** Opening RECORDS FOR THE EXERCISE block **
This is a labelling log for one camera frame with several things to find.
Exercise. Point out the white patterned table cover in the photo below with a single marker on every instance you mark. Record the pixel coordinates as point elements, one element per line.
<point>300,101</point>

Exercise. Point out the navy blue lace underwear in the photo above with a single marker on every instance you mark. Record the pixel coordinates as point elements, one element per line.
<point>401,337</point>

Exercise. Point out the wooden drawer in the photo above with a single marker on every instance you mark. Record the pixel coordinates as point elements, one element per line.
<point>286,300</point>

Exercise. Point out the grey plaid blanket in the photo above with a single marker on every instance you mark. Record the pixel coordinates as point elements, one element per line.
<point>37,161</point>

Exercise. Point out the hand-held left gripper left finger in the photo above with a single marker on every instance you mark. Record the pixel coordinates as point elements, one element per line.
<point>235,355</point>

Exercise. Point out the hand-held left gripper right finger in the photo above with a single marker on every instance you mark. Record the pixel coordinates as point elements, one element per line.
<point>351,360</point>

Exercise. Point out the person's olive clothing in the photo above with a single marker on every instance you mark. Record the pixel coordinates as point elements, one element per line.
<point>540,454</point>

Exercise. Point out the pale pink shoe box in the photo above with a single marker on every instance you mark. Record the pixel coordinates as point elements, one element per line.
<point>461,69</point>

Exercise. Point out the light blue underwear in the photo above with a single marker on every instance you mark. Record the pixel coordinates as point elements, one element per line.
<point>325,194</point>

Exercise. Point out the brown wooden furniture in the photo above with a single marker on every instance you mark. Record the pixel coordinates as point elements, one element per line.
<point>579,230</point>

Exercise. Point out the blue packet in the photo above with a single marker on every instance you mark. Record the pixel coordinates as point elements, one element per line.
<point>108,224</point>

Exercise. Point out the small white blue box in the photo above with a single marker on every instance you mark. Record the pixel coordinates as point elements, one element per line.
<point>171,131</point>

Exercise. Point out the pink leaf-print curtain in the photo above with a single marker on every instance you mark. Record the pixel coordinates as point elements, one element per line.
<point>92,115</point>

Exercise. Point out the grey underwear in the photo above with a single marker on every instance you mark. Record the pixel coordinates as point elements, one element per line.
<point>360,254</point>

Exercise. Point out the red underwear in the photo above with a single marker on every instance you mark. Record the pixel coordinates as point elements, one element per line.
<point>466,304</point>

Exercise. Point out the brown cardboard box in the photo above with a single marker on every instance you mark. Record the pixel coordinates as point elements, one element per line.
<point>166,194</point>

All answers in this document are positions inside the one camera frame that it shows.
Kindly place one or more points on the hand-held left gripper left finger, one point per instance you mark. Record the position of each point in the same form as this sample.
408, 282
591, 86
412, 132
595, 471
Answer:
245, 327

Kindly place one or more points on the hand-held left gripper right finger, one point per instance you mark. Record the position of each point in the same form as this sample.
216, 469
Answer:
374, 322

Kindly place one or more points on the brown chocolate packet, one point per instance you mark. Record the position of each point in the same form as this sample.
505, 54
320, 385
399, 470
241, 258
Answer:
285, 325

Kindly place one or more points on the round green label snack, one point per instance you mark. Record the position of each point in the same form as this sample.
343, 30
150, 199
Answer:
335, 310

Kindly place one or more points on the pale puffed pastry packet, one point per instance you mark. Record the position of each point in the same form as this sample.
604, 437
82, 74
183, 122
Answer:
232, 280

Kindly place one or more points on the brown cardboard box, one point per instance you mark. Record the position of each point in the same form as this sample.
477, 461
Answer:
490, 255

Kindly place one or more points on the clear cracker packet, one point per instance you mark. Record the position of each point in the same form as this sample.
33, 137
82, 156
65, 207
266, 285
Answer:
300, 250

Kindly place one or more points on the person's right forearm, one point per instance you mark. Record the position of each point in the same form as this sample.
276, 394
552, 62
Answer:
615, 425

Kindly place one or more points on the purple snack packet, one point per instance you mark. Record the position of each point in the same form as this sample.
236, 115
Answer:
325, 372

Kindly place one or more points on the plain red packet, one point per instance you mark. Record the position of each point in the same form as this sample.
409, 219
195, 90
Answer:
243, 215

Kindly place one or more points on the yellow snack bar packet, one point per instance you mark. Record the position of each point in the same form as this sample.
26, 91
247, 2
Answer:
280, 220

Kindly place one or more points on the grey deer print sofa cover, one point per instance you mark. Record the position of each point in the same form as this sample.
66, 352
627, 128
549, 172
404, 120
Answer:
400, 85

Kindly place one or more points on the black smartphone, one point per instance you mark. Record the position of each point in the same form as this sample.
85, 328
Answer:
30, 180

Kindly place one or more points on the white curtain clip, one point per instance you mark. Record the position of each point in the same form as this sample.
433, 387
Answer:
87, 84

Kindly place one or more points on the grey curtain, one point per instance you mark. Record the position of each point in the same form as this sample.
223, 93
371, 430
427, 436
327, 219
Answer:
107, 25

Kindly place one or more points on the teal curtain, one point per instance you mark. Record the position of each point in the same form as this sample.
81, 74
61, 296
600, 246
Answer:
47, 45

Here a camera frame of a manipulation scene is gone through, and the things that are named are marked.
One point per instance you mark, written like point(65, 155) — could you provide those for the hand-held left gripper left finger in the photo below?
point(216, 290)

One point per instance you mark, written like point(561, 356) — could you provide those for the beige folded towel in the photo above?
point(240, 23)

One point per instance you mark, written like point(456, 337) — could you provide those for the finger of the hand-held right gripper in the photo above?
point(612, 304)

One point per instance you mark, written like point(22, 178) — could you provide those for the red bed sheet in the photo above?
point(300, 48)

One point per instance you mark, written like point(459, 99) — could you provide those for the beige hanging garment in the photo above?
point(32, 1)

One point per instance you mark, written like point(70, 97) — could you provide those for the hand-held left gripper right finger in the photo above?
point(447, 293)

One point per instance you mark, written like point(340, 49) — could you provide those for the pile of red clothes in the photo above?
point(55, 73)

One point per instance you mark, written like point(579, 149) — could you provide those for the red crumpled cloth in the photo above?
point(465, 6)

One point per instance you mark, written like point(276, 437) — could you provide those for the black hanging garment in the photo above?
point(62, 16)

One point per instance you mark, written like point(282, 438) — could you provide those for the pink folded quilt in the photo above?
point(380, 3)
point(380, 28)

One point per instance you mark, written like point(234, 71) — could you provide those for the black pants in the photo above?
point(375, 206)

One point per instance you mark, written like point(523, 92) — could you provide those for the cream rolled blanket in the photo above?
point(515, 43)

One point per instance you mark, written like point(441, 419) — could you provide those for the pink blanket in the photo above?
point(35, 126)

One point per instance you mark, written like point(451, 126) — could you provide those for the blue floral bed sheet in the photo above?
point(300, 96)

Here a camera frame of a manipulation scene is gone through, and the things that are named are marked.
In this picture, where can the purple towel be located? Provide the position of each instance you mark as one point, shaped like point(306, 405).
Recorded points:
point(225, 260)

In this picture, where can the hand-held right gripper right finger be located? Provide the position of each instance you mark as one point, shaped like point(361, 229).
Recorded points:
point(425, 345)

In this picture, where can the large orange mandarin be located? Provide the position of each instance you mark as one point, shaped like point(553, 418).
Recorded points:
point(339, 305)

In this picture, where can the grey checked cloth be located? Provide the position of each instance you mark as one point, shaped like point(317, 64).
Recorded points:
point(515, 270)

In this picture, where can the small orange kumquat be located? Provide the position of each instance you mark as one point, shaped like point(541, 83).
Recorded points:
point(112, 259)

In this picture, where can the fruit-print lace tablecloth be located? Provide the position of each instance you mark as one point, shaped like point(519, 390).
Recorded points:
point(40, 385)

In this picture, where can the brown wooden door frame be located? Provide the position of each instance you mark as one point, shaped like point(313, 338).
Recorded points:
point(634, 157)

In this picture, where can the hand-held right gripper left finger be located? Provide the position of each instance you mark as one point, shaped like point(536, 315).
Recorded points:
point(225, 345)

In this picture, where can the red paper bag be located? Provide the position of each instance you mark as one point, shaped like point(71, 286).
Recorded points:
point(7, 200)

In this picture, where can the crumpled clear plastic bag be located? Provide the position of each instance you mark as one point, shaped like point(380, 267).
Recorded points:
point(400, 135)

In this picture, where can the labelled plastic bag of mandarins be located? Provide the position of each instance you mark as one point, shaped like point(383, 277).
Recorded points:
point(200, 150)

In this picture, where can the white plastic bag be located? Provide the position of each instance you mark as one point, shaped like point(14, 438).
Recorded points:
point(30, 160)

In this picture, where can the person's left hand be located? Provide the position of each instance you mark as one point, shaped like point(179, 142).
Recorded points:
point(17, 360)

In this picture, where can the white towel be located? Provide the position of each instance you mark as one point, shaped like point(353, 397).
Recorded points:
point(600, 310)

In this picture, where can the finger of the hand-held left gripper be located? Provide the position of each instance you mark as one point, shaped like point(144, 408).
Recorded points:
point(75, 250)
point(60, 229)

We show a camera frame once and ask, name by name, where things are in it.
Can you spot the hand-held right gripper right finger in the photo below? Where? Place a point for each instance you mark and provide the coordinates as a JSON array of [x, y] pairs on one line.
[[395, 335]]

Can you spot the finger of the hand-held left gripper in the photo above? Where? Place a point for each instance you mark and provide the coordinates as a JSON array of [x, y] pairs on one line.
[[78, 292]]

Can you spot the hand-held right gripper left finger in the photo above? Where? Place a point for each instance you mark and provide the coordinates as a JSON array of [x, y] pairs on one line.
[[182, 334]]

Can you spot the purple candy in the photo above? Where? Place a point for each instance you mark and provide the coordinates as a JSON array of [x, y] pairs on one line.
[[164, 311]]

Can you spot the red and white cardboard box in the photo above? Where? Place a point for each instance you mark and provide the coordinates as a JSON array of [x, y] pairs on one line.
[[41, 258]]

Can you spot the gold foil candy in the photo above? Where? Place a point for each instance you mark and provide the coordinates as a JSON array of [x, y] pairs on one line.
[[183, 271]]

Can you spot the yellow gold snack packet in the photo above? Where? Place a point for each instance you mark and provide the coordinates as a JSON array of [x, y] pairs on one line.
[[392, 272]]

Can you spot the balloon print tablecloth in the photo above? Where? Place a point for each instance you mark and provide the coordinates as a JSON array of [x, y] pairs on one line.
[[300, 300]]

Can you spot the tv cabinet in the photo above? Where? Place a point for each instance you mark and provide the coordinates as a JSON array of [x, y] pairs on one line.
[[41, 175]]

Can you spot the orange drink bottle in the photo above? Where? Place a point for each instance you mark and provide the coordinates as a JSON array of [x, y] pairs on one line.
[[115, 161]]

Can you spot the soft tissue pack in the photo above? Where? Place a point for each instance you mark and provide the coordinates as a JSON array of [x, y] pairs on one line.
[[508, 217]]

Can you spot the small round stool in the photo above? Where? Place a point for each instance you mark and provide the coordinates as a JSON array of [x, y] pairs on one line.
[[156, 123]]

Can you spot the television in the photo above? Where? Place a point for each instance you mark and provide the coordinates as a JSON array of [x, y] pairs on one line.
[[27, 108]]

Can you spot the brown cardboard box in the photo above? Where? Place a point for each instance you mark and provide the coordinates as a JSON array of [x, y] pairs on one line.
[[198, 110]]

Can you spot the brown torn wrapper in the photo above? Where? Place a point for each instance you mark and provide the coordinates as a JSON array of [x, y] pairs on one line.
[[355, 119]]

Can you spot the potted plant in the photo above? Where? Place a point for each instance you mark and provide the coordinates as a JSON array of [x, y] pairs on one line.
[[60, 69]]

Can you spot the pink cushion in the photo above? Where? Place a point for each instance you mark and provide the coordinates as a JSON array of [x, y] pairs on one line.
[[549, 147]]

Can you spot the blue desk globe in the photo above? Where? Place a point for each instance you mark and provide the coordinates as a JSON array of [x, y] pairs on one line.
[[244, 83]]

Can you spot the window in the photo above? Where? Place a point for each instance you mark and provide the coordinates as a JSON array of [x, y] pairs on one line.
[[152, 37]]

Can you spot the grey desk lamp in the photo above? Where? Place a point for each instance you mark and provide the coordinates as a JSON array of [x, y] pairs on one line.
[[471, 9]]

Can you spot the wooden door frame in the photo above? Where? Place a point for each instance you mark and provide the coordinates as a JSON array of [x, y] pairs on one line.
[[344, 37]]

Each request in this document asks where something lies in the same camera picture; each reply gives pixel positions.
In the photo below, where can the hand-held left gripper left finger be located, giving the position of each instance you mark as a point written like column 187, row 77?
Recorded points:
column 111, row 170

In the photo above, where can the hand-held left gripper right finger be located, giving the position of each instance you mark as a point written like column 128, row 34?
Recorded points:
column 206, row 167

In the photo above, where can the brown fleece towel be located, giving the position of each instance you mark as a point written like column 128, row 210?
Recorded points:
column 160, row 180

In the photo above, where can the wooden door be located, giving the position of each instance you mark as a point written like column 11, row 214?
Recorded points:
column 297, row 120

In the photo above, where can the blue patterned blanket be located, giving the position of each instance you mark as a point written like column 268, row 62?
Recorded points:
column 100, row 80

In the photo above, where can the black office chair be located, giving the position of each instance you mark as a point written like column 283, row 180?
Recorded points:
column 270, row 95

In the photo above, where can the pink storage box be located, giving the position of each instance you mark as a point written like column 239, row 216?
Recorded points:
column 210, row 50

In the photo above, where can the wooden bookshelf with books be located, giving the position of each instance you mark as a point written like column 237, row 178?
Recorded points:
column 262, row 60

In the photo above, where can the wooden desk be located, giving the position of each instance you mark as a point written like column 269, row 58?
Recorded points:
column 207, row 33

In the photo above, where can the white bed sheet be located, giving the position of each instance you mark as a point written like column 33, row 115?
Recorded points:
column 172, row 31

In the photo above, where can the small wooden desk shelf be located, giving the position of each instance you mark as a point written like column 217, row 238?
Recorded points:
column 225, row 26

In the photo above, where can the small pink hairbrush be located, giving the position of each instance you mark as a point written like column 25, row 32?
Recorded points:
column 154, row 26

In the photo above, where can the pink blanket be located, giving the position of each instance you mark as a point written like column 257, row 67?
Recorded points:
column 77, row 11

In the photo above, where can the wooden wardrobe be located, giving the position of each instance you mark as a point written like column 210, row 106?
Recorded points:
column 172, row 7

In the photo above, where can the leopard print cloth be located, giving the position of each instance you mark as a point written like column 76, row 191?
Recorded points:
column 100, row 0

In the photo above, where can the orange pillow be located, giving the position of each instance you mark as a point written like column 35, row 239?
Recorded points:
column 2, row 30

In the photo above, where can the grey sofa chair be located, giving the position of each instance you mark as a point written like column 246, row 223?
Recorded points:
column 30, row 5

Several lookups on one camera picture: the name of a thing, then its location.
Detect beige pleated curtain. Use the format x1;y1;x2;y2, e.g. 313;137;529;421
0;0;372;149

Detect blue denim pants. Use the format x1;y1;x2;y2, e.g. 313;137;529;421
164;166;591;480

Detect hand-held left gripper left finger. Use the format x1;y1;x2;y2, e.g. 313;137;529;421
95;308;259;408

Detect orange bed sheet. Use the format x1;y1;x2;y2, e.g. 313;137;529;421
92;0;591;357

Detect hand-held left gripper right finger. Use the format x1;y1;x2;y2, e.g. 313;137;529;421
** Closing RECORDS FOR THE EXERCISE block **
> _WHAT TO DO_: Once the line containing "<point>37,161</point>" has been retyped, stop. Begin at the first line of the material and reproduce every line up to it exactly.

> _REPLY TO THE EXERCISE_:
This is a labelling log for one camera frame with several things to find.
Exercise. Point out the white patterned table cover in the photo below with a single marker on every instance you mark. Record the pixel coordinates as point elements, one element per line.
<point>300,101</point>

Exercise. Point out the navy blue lace underwear in the photo above with a single marker on every instance you mark. Record the pixel coordinates as point elements, one element per line.
<point>401,337</point>

Exercise. Point out the wooden drawer in the photo above with a single marker on every instance you mark. Record the pixel coordinates as point elements, one element per line.
<point>286,300</point>

Exercise. Point out the grey plaid blanket in the photo above with a single marker on every instance you mark. Record the pixel coordinates as point elements, one element per line.
<point>37,161</point>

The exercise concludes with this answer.